Required action = Of the entries below, return exactly those lines that fall between the one containing "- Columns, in" and the one containing "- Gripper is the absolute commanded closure", the two end lines included.

+++ Extracted information +++

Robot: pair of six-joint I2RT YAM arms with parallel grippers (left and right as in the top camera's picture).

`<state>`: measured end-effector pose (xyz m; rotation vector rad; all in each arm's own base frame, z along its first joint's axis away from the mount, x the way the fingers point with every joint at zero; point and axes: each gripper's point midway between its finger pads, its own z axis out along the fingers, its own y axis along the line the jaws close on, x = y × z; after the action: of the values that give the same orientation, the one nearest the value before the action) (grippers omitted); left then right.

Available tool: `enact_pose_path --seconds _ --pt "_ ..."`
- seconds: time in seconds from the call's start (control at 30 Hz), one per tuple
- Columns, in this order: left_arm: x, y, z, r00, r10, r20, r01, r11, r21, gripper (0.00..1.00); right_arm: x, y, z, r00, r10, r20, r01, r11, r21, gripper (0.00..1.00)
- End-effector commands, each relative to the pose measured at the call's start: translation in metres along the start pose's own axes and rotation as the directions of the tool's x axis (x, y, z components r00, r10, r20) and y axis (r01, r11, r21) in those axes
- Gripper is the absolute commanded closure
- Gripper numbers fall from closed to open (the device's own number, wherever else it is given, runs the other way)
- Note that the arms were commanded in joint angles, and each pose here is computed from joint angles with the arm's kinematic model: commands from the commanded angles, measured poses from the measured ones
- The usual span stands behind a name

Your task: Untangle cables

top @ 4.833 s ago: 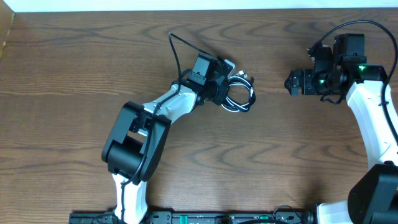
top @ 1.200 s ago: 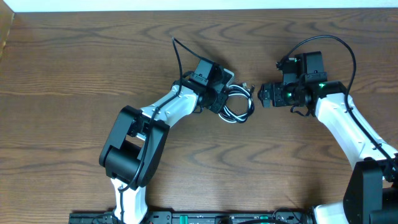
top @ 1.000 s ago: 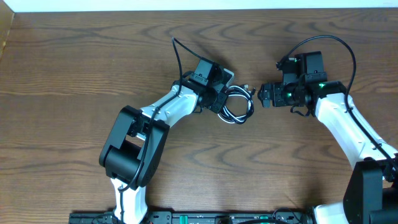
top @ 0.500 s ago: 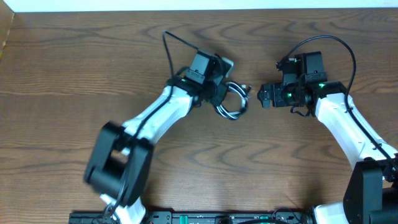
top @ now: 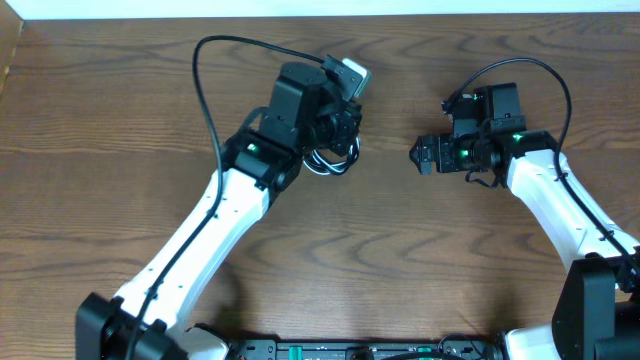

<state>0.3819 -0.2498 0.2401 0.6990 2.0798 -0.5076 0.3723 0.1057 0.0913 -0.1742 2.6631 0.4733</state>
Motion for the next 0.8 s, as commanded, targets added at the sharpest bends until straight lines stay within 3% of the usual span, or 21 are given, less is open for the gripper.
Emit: enact_pose_path --seconds 0.0,0.23,0.33,0.43,0.77 --pt "-0.010 0.005 -0.009 1.000 -0.012 0.018 0.013 0.999 -0.042 0.92 0.003 0.004 0.001 1.000 0.006 -0.011 -0.006 1.000 -0.029 0.01" --pt "0.016 0.021 -0.002 0.996 -0.028 -0.080 0.018 0.992 -0.125 0.90 0.002 0.006 0.002 0.999 0.047 -0.004 -0.047 0.999 -0.023 0.02" --pt "0.020 0.028 -0.001 0.995 -0.030 -0.093 0.014 0.987 -0.163 0.64 -0.002 0.011 0.004 1.000 0.020 0.013 -0.020 1.000 -0.012 0.02" --pt "0.031 0.034 0.007 0.991 -0.039 -0.132 0.014 0.982 -0.186 0.55 -0.005 0.008 0.006 0.999 0.021 0.030 -0.022 0.998 0.051 0.03" --pt "0.102 0.045 0.064 0.939 -0.084 -0.333 0.023 0.983 -0.183 0.50 -0.007 -0.013 0.004 0.995 0.075 0.058 -0.084 0.982 0.168 0.04"
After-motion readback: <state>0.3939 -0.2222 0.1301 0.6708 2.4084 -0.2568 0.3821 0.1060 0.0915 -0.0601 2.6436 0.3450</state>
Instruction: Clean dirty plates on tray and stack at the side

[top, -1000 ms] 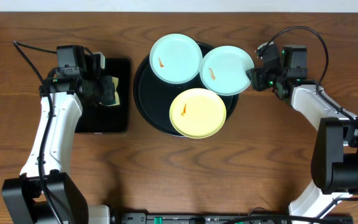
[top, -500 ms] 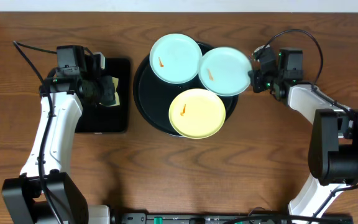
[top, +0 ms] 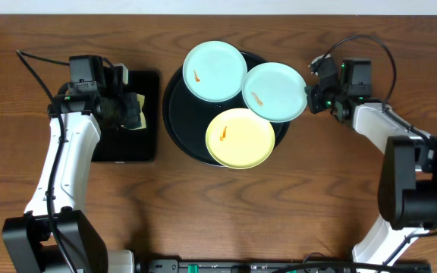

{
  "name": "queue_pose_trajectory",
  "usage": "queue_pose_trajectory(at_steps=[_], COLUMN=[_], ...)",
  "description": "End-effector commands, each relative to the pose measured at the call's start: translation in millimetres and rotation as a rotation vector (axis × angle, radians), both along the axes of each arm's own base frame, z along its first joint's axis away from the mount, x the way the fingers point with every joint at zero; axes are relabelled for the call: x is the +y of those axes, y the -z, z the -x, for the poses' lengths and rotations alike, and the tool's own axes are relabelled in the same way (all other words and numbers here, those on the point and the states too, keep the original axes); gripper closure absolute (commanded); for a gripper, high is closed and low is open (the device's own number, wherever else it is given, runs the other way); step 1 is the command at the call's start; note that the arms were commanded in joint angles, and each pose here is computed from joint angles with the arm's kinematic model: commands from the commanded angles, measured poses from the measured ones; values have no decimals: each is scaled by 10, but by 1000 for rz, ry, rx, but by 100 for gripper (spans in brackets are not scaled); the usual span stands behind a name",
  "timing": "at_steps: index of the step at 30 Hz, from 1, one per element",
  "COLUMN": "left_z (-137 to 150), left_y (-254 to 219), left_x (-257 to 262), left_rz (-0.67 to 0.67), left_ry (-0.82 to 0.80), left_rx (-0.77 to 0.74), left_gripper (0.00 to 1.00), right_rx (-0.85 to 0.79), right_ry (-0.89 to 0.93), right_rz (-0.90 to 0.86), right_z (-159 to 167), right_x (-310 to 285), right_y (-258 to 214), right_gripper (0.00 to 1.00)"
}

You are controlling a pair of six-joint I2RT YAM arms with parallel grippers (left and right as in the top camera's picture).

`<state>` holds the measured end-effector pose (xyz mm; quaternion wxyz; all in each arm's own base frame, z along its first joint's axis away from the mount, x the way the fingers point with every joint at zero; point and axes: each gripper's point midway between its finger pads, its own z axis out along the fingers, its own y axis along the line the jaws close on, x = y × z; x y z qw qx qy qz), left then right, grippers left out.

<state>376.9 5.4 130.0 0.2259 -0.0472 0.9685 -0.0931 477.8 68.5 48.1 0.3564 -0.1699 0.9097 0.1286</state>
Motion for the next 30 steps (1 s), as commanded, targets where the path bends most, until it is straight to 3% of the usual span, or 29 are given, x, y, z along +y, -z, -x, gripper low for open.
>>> queue_pose_trajectory(at_steps=[1,2,3,5,13,21,30], left_z=[31,31,31,31,41,37,57], left_y=[66,67,67,67,71,70,79], left_x=[-15,-15,-15,-15,-16,-15,-17], left_rz=[7,7,7,7,7,7,8], left_ry=[3,3,3,3,3,3,3], left_rx=[20,20,20,20,25,23,32], left_gripper=[92,91,91,91,91,91,91], right_rx=[-49,-34,-11,30,57,3,48], right_ry=[2,18,47,81,110,-59,-135], right_rz=[-9,-21,-49,-138,-361,-477,-625], right_z=[6,23,36,63,118,199,154], right_x=[-42,-51,-68,-72,-420,-286,-142], right_y=[-324,-317,-306,-303,-456,-649,-268], right_gripper=[57,51,38,32,38,20,21])
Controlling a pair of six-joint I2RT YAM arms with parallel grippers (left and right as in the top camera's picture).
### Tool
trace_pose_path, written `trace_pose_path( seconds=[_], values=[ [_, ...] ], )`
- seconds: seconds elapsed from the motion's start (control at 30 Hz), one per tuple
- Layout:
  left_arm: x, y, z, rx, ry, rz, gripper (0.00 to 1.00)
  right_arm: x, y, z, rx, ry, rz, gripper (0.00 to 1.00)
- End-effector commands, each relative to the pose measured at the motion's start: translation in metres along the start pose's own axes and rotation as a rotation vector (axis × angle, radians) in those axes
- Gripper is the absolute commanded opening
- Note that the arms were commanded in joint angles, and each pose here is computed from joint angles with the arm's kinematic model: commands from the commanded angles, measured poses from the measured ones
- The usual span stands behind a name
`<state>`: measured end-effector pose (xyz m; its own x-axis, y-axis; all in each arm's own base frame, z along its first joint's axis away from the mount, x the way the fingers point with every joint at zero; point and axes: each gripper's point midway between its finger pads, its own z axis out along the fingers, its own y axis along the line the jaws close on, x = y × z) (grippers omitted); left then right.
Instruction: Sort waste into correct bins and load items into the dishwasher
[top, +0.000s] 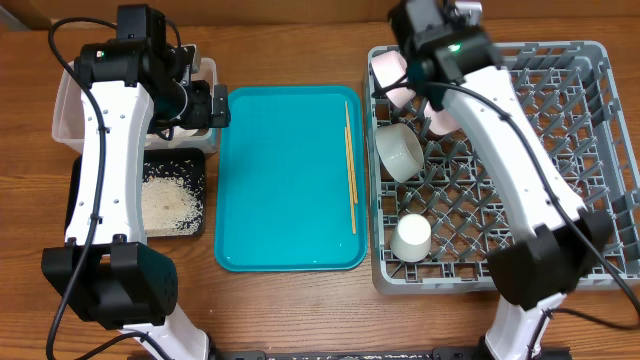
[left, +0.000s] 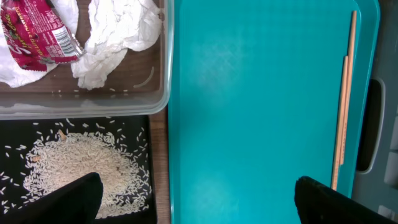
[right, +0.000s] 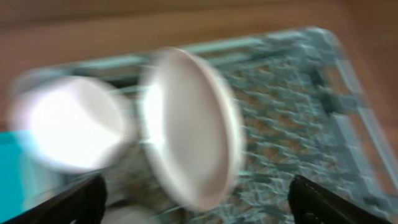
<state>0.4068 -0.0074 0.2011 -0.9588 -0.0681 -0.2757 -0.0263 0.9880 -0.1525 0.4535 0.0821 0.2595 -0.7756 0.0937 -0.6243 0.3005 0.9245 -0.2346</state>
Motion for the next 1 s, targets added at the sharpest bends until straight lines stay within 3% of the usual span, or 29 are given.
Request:
trace_pose_path(
  seconds=[0.0, 0.17, 0.4, 0.67, 0.97],
  values=[
    [-0.004, 0.000, -0.003, -0.003, -0.014, -0.006, 1.00, 0.001, 0.056, -0.062, -0.381, -0.004, -0.102, 0.91],
    [-0.004, 0.000, -0.003, -0.003, -0.013, -0.006, 1.00, 0.045, 0.125, -0.069, -0.521, 0.100, -0.218, 0.86],
    [-0.004, 0.000, -0.003, -0.003, -0.013, -0.006, 1.00, 0.120, 0.191, -0.029, -0.458, 0.264, -0.316, 0.83],
    [-0.004, 0.000, -0.003, -0.003, -0.013, -0.006, 1.00, 0.168, 0.208, 0.032, -0.344, 0.408, -0.322, 0.81],
    [-0.004, 0.000, -0.003, -0.003, -0.014, -0.006, 1.00, 0.192, 0.205, 0.076, -0.261, 0.470, -0.340, 0.80]
  ],
)
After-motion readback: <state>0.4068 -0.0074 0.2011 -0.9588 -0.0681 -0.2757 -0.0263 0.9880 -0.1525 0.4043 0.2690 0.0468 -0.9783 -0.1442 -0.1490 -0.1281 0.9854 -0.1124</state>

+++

Task output =
- Columns, in this order: left_arm: x, y, z, r00, r10, r20, r01, r11, r21, gripper (0.00..1.00); right_arm: x, y, z, r00, r10, r20, r01, r11, r21, gripper (0.00..1.00)
- End-effector commands, each relative to the pose measured at the call's start: translation in metres along the start pose's own axes and rotation as the directions of the tool's x axis (x, y, z components r00, r10, r20) and y axis (r01, r11, r21) in those axes
- Gripper is the absolute commanded closure

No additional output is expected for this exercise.